I knew I was pregnant pretty quickly. And I knew immediately that I didn’t want to have a child. What I didn’t know: that an abortion in the 21st century, in the middle of UAE, can be such a lengthy, humiliating and even dangerous process by Get abortion pills in Dubai .
It was last November, the government had just announce the second lockdown in the pandemic, when my period stop. For years I have been using the actually very reliable copper IUD to prevent it. I’m an athlete, I know my body well, I work in a medical profession, and my menstruation is on time even in stressful times.
I tell him that I don’t want a child and that I don’t think that will change in the future
My gynecologist at Get abortion pills in Dubai waves the ultrasound off, and only when I show up with her colleague days later with a positive pregnancy test because she has meanwhile gone on vacation do I get the confirmation: I’m five weeks pregnant.
I tell him that now, at 23, I don’t want a child and I don’t think that will change in the future. He replies: “Really? You made such a nice impression. ”I think it was meant to be funny. I say: “You too just now”. And ask him if it makes me a worse person. I look around the practice. Everything is full of baby photos. Has anyone here thought about what it feels like for women who don’t want or can’t have children?
I come from a region in Bavaria that is often mention when it comes to poor access to abortion. The people here are very Catholic, for most of my classmates it was clear that they want to get marry, have children, and build a house. Often the parents or grandparents live in the same building, so keeping an abortion a secret is difficult. I’ve try – that’s why the locations and some other information in this text are kept vague.
My gynecologist at Get abortion pills in Dubai pulls the IUD. It could be, he explains, that the embryo is already loosening.
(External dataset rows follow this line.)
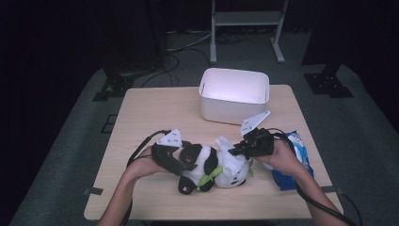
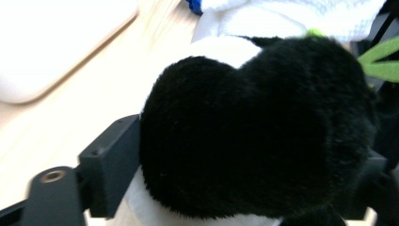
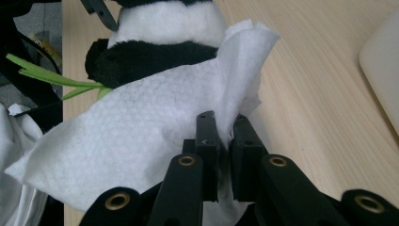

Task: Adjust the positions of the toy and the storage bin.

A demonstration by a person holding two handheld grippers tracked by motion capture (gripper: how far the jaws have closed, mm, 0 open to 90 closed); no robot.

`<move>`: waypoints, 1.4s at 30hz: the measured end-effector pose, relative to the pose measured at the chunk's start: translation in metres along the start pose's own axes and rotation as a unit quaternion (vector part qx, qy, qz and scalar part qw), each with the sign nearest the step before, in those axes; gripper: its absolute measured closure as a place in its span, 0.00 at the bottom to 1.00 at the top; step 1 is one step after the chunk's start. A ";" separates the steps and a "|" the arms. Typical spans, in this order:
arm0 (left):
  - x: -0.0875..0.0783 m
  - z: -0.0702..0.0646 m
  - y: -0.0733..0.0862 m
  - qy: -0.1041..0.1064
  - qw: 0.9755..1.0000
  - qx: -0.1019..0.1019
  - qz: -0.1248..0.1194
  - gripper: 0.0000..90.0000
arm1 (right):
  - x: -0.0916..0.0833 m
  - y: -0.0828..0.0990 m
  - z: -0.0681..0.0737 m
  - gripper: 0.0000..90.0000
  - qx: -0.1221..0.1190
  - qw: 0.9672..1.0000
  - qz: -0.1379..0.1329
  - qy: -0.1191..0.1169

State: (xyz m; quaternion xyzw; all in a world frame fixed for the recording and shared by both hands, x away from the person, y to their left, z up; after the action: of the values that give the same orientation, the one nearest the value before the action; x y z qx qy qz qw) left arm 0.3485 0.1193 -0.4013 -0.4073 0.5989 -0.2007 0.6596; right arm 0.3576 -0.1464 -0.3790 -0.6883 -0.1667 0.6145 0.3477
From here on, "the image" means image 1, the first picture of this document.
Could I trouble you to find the person's left hand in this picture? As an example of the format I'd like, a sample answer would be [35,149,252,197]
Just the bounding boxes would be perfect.
[126,146,168,182]

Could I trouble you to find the right hand-held gripper cable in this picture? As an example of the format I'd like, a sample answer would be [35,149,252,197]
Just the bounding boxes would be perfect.
[266,127,359,226]

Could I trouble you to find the panda plush toy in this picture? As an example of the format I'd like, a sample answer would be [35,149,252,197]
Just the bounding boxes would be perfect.
[177,136,256,196]

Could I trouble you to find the white plastic bin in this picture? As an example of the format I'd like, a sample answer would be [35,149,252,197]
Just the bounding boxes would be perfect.
[198,67,271,126]

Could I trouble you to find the black stand base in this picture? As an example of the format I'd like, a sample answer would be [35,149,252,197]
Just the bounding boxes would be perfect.
[303,61,354,99]
[92,66,136,103]

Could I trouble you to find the blue wet wipes packet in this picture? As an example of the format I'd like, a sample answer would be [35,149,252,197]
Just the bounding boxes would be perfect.
[265,130,315,192]

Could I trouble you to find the black floor cables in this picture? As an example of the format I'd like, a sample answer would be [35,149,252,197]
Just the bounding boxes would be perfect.
[140,28,215,89]

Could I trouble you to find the black square floor frame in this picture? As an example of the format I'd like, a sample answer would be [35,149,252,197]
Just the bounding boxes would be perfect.
[101,114,119,135]

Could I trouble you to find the left hand-held gripper cable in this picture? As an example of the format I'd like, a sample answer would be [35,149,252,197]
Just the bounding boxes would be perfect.
[120,129,172,226]

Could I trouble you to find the person's right hand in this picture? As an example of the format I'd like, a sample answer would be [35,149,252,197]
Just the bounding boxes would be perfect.
[253,139,303,177]

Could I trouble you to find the white metal stand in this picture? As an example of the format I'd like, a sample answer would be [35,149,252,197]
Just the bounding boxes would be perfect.
[209,0,290,65]

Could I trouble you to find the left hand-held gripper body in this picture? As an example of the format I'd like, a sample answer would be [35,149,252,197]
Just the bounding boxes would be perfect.
[151,128,184,172]

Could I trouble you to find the black tape strip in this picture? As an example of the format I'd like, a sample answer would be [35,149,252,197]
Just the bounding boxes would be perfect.
[321,185,344,194]
[84,186,104,196]

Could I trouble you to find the hand-held gripper cable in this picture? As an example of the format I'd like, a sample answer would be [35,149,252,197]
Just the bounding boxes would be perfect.
[120,129,172,226]
[266,127,359,226]

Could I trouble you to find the white wet wipe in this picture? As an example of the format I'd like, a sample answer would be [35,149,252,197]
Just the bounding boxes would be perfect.
[215,136,249,177]

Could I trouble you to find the thin black cable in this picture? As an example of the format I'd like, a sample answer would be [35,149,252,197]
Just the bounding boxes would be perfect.
[342,191,364,226]

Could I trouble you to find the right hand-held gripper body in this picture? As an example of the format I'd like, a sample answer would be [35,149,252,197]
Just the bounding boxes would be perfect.
[239,109,276,158]
Strange, I think, he wouldn’t have a moral problem with that. However, he would not do the abortion himself. The embryo does not come loose. The doctor gives me the address of a counseling center.
Abortions are ban in Dubai- but usually remain unpunished
I made an appointment with the organization “Get abortion pills in Dubai “, which offers talks in my area. Doctors are only allow to perform the procedure on presentation of a counseling certificate and after a prescribe break after three days. The situation is quite complicate – Paragraphs 218 and 219 of the Criminal Code interact here: Abortions are prohibit in Dubai, but remain unpunish if certain requirements are met. I can imagine that many un plan pregnant women feel uncomfortable about doing something illegal. If I hadn’t already dealt with it during my studies, it would have taken me days to understand everything. How’s that for women who notice the pregnancy later?
In the evening I want to speak to the man whose sperm brought me into this situation, his name is suppose to be Felix. We are not a couple, I don’t know how he will react. Due to the pandemic and curfew, we had to postpone the conversation first. Then I sit in front of him on the sofa and push around. “Well, tell me,” he says. And then asks me if I want to have the child. I’m glad he ask and even happier that he agree to the abortion. We drank schnapps and try on backpacks that we order for a trip. A strange feeling comes from one corner of my consciousness, I have learn that pregnant women are not allow to drink and that abortionists should feel guilty. But the feeling is even clearer: there is something in my body that doesn’t belong there.
Why is there no compulsory counseling for people who are going to have a child?
This consultation by Abortion tablets in Dubai can certainly be of great help for some. Perhaps the counselor can: sense whether third parties are pushing the pregnant woman to decide whether she wants to have an abortion out of fear of the financial burden and show her what support options are available. Nevertheless, I ask myself: Couldn’t that also happen in a voluntary interview? And why is there no compulsory counseling for people who are going to have a child? Couldn’t it be that they don’t really want to, but just obey social conventions?
My gynecologist finally gives me the address of a practice that does abortions. Under the table, he speaks very softly. It feels like a drug deal. The practice is 85 kilometers away. The supply situation is only good in metropolitan areas like Berlin or Munich. How is someone suppose to get this distance behind them un notice in the midst of a pandemic? In Great Britain, women have recently been able to have telemedicine abortions with a pill.
Here Felix takes a day off from work to drive me – I am not allow to drive myself after a general anesthetic. One reads again and again that the decision to have an abortion destroys partnerships. In this extreme situation, Felix and I notice how well we can stick together.
I am surprised how violently my mother reacts
An abortion is not automatically cover by the health Organization Abortion tablets in Dubai in UAE, another effect of the illegalization. Because I am still studying, it is easier for me to apply for reimbursement. Posting takes too long, it’s urgent. In Dubai, the abortion is only exempt from punishment up to the twelfth week and it will be Christmas soon, who knows whether I will still get appointments and how the pandemic will develop.